Description of the task — Set down exactly the lines in the records below that run from the line with "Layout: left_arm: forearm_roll" to the line with "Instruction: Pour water", inclusive, and nothing more.

Input —
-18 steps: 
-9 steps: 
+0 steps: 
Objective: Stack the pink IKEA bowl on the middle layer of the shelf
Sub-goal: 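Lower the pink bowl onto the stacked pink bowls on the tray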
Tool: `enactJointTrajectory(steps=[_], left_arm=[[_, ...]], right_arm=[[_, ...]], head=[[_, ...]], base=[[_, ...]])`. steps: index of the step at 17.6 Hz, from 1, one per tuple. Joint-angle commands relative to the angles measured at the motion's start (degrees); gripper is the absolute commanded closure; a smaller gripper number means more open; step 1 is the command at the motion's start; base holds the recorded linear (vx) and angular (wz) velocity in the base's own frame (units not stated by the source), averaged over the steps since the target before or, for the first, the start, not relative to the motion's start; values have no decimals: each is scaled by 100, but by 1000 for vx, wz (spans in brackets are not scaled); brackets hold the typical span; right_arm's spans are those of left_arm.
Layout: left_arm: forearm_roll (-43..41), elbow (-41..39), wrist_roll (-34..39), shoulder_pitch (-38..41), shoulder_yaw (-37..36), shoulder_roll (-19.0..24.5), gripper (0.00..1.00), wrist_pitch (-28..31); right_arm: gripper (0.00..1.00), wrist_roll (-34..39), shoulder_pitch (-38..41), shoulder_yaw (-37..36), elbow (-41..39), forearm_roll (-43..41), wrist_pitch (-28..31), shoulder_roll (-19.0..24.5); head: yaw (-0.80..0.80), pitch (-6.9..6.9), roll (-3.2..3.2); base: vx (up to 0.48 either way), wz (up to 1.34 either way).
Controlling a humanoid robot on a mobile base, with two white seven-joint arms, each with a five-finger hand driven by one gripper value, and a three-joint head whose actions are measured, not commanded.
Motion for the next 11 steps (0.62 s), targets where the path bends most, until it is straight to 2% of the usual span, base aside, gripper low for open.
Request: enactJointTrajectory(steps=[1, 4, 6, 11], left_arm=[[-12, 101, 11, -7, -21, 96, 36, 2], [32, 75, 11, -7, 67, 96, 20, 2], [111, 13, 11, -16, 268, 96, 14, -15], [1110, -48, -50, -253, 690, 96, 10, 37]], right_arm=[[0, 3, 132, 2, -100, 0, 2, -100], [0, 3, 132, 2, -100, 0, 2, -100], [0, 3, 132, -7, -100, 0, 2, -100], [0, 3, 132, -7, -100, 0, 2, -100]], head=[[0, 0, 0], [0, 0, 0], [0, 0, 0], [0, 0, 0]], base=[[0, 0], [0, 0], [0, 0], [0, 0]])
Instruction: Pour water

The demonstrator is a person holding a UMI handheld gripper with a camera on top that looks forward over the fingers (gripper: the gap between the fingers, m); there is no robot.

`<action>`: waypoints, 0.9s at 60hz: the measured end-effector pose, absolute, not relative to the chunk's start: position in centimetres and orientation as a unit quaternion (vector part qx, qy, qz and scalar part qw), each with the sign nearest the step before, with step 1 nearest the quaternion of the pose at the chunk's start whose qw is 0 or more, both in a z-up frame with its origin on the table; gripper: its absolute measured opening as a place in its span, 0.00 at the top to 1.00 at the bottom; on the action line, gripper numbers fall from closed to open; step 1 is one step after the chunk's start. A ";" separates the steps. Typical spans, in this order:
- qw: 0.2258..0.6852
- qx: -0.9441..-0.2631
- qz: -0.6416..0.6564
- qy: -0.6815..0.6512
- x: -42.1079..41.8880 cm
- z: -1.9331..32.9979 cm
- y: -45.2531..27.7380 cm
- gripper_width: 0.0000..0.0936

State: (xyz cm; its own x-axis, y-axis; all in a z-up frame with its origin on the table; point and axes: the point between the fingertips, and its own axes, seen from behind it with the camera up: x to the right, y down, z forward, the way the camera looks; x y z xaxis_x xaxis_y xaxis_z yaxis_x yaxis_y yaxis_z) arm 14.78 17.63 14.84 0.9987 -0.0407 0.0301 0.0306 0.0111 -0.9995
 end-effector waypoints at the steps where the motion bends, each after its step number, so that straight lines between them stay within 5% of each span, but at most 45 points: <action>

Result of this task —
Layout: left_arm: forearm_roll (-43..41), elbow (-41..39), wrist_roll (-34..39), shoulder_pitch (-38..41), shoulder_yaw (-37..36), shoulder_roll (-19.0..24.5), gripper (0.00..1.00), wrist_pitch (-28..31); right_arm: gripper (0.00..1.00), wrist_roll (-34..39), shoulder_pitch (-38..41), shoulder_yaw (-37..36), elbow (-41..39), forearm_roll (-43..41), wrist_pitch (-28..31), shoulder_roll (-19.0..24.5); head: yaw (-0.80..0.80), pitch (-6.9..6.9), roll (-3.2..3.2); base: vx (up to 0.48 either way), wz (up to 1.34 either way).
Controlling a humanoid robot on a mobile base, with two white seven-joint arms, each with a five-finger hand driven by one gripper value, and a three-joint head whose actions are measured, not commanded.
Motion for the next 11 steps (0.62 s), targets where the path bends most, until it is straight to 2% of the usual span, base aside, gripper low for open.
Request: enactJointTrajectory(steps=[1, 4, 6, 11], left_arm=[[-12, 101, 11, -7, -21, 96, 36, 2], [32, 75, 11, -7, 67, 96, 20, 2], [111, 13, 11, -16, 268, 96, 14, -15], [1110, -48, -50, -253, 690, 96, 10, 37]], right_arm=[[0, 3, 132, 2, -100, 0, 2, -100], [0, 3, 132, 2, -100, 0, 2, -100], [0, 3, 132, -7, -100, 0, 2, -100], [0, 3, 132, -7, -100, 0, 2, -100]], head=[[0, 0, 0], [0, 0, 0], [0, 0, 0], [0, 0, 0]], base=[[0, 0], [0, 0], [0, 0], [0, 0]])
Instruction: Pour water

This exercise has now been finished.